Your assignment
From the material below, return exactly the lines starting at the one that holds "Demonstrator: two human" and ending at the one that holds "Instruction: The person". Pictures stay out of the answer.

=-=-=-=-=

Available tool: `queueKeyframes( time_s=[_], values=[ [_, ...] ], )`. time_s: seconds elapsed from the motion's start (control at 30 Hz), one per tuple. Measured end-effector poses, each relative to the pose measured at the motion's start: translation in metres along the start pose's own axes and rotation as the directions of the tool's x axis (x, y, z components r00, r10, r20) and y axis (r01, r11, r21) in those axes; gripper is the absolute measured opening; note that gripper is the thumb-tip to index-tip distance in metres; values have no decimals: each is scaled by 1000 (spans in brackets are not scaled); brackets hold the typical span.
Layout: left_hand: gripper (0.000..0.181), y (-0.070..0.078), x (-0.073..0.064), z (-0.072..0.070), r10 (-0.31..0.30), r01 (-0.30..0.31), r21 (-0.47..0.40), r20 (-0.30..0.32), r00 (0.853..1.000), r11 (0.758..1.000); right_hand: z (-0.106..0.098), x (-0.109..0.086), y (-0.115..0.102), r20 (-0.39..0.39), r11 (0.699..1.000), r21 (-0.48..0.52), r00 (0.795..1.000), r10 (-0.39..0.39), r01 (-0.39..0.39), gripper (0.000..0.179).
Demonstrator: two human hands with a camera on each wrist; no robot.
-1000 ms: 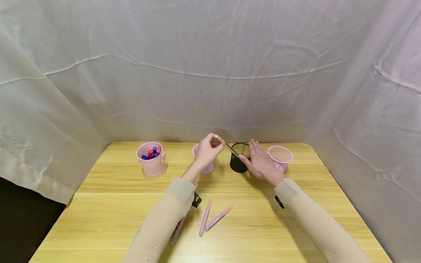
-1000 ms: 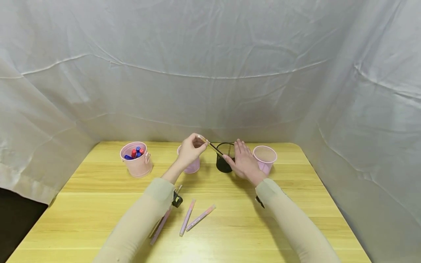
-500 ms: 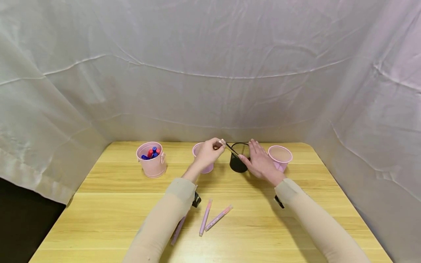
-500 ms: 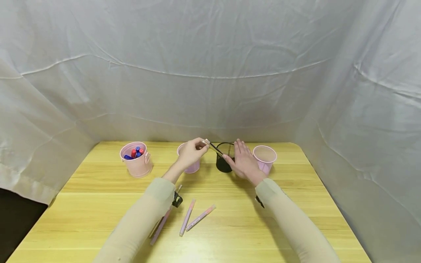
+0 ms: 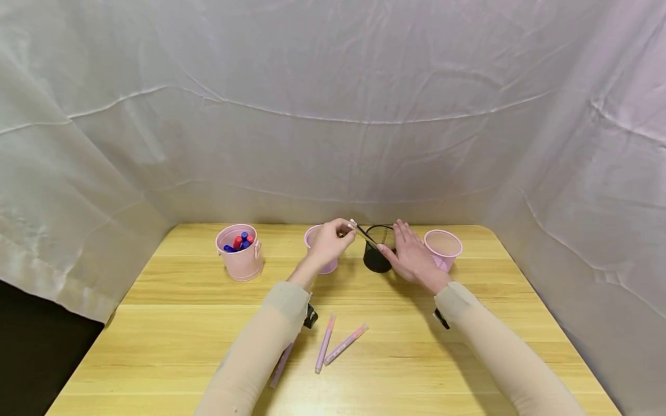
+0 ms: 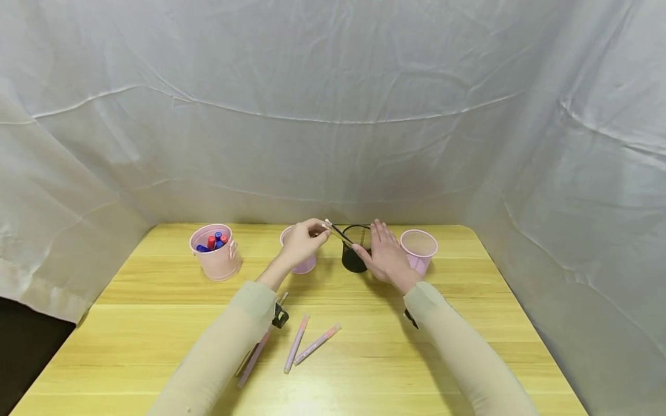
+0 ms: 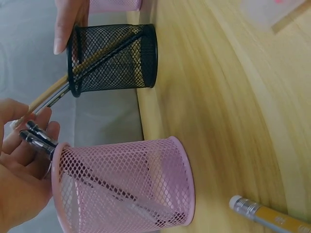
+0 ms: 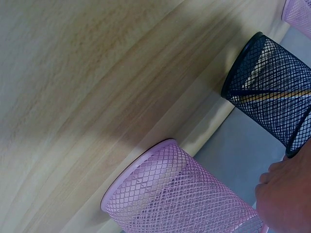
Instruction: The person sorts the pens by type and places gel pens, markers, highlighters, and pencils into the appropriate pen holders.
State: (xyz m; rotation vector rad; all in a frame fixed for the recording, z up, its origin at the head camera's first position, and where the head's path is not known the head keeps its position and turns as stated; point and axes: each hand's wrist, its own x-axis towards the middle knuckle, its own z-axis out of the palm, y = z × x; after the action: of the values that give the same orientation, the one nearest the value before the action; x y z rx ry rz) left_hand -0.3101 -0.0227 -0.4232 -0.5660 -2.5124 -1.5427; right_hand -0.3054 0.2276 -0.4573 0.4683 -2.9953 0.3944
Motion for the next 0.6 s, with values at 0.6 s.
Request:
queueKeyframes(
  time_s=[0.6],
  values=[
    [18, 20, -20, -35, 85, -98, -103, -126, 988, 990, -2, -2, -2, 1, 1000, 11, 1000, -17, 17, 91]
  ],
)
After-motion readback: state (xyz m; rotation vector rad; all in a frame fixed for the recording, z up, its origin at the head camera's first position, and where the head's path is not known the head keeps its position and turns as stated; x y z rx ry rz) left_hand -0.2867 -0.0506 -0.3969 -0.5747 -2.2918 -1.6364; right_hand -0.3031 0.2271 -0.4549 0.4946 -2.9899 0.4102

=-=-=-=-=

Exercise output
Demonstrator: two human hands with a camera on each wrist; no robot.
-1000 ms: 
-1000 ms: 
-500 ms: 
-500 ms: 
+0 ms: 
+0 ms: 
+0 ms: 
+0 ms: 
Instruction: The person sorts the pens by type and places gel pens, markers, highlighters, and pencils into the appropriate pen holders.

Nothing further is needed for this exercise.